## Task statement
Print the listing below again from the line that contains "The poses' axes" onward, keeping every line exact and leaving out the lines before it.

## Given data

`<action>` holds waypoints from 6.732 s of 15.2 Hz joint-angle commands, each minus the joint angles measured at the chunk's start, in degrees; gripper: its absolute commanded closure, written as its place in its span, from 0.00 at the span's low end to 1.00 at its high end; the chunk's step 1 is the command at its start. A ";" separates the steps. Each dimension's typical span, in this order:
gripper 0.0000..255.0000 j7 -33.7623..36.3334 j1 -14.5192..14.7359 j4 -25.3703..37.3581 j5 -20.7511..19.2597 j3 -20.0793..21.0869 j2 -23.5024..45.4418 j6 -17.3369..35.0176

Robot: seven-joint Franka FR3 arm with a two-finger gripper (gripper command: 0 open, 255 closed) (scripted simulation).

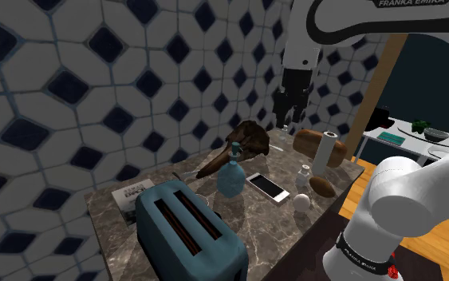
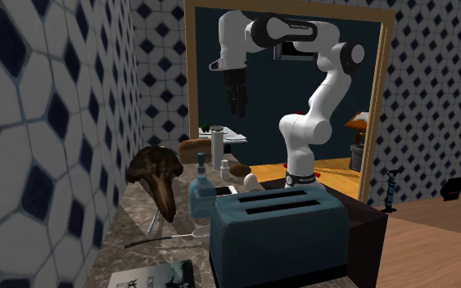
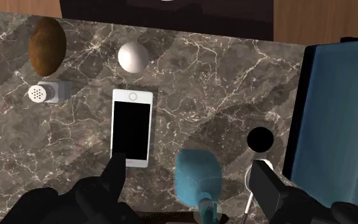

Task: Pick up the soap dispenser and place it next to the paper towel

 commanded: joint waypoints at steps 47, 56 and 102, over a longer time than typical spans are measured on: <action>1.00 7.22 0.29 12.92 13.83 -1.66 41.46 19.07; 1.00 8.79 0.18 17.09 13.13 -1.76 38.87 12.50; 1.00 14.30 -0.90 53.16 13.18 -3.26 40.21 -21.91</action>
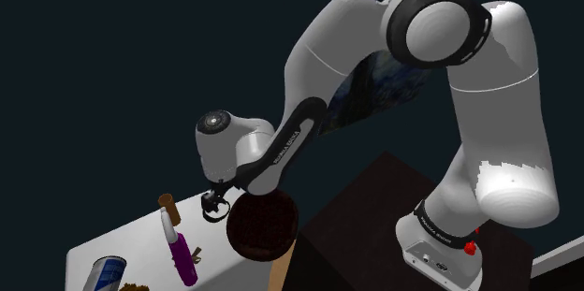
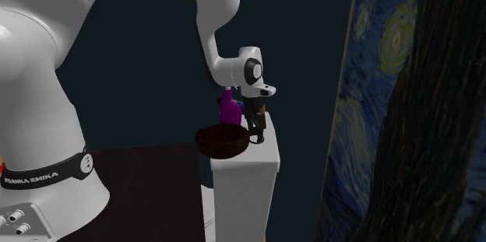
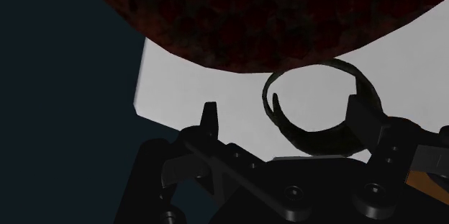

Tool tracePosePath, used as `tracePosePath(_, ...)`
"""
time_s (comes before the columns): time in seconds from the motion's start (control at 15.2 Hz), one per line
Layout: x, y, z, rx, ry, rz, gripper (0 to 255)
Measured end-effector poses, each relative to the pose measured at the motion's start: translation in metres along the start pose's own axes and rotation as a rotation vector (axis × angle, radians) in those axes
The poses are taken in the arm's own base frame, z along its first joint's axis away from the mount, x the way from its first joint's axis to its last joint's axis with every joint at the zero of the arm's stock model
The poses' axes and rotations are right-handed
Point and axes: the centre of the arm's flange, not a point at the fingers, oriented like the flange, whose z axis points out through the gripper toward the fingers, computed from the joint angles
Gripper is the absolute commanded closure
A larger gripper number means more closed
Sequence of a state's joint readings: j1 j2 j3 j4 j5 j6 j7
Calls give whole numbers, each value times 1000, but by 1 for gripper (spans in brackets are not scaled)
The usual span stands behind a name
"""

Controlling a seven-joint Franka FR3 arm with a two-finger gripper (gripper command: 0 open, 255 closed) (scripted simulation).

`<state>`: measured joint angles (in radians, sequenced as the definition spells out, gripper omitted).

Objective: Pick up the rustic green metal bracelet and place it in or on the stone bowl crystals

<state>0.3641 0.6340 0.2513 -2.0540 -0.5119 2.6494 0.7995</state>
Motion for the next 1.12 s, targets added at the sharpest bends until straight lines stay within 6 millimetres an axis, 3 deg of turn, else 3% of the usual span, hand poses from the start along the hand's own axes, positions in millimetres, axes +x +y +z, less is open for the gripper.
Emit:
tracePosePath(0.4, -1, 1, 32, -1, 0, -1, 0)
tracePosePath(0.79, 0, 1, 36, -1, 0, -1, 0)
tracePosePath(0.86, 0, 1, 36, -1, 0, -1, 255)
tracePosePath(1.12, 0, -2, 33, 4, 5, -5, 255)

## Written solution
The poses' axes and rotations are right-handed
Point and axes: the centre of the arm's flange, not a point at the fingers, oriented like the flange, whose z axis points out through the gripper toward the fingers, computed from the joint angles
Gripper is the absolute commanded closure
A larger gripper number means more closed
Sequence of a state's joint readings: j1 j2 j3 j4 j5 j6 j7
Calls give whole numbers, each value times 1000, but by 1 for gripper (spans in brackets are not scaled)
The usual span stands behind a name
"""

Controlling a seven-joint Franka FR3 arm with a two-finger gripper (gripper command: 0 open, 255 closed) (scripted simulation).

`<state>`: measured joint angles (in radians, sequenced as the definition spells out, gripper omitted).

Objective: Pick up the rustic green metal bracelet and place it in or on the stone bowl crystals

<state>0.3641 0.6340 0.2513 -2.0540 -0.5119 2.6494 0.7995</state>
Motion for the next 1.12 s, targets added at the sharpest bends until straight lines stay within 6 millimetres an axis, 3 deg of turn, else 3% of the usual span, hand poses from the start along the hand's own axes, positions in millimetres, axes +x +y +z, less is open for the gripper.
Emit:
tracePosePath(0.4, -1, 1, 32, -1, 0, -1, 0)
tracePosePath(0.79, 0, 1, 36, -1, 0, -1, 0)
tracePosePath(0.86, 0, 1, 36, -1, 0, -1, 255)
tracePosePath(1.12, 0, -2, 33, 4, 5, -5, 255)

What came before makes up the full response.